● **Directions for this task**
Return the lines from the line containing "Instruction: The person" through the last line of the material below, exactly as they appear and with no others.
+ + + + + + +
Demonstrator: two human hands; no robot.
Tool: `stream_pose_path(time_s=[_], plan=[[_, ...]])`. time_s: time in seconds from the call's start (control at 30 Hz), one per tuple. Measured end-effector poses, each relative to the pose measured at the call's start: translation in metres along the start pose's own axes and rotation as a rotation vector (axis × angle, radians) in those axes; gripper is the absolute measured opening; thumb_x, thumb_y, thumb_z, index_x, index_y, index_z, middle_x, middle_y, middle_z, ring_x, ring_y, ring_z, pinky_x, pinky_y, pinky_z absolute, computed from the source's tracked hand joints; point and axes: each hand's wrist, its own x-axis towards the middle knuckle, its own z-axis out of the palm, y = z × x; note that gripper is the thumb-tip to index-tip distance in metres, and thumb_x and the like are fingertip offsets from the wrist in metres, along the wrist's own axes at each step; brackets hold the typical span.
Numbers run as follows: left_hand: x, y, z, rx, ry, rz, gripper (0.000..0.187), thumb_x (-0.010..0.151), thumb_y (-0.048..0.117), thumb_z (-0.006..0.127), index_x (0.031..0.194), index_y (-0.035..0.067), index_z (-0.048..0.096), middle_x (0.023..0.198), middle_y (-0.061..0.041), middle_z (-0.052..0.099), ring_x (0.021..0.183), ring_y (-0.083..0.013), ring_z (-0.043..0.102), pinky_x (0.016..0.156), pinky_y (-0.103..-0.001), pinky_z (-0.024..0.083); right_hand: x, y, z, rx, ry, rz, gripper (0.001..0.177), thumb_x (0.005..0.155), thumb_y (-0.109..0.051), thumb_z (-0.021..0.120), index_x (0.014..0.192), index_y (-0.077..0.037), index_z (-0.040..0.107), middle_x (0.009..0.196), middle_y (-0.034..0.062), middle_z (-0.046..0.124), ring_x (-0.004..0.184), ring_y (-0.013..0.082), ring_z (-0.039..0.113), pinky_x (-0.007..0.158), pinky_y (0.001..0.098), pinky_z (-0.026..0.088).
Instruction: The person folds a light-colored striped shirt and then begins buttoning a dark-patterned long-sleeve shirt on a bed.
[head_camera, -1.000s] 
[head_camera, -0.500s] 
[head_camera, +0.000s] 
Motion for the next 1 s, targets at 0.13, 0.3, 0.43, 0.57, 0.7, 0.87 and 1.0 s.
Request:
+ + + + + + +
● **Your solution**
Instruction: The person folds a light-colored striped shirt and then begins buttoning a dark-patterned long-sleeve shirt on a bed.
[head_camera, -1.000s] 
[head_camera, -0.500s] 
[head_camera, +0.000s] 
Motion for the next 1 s, targets at 0.13, 0.3, 0.43, 0.57, 0.7, 0.87 and 1.0 s.
Request:

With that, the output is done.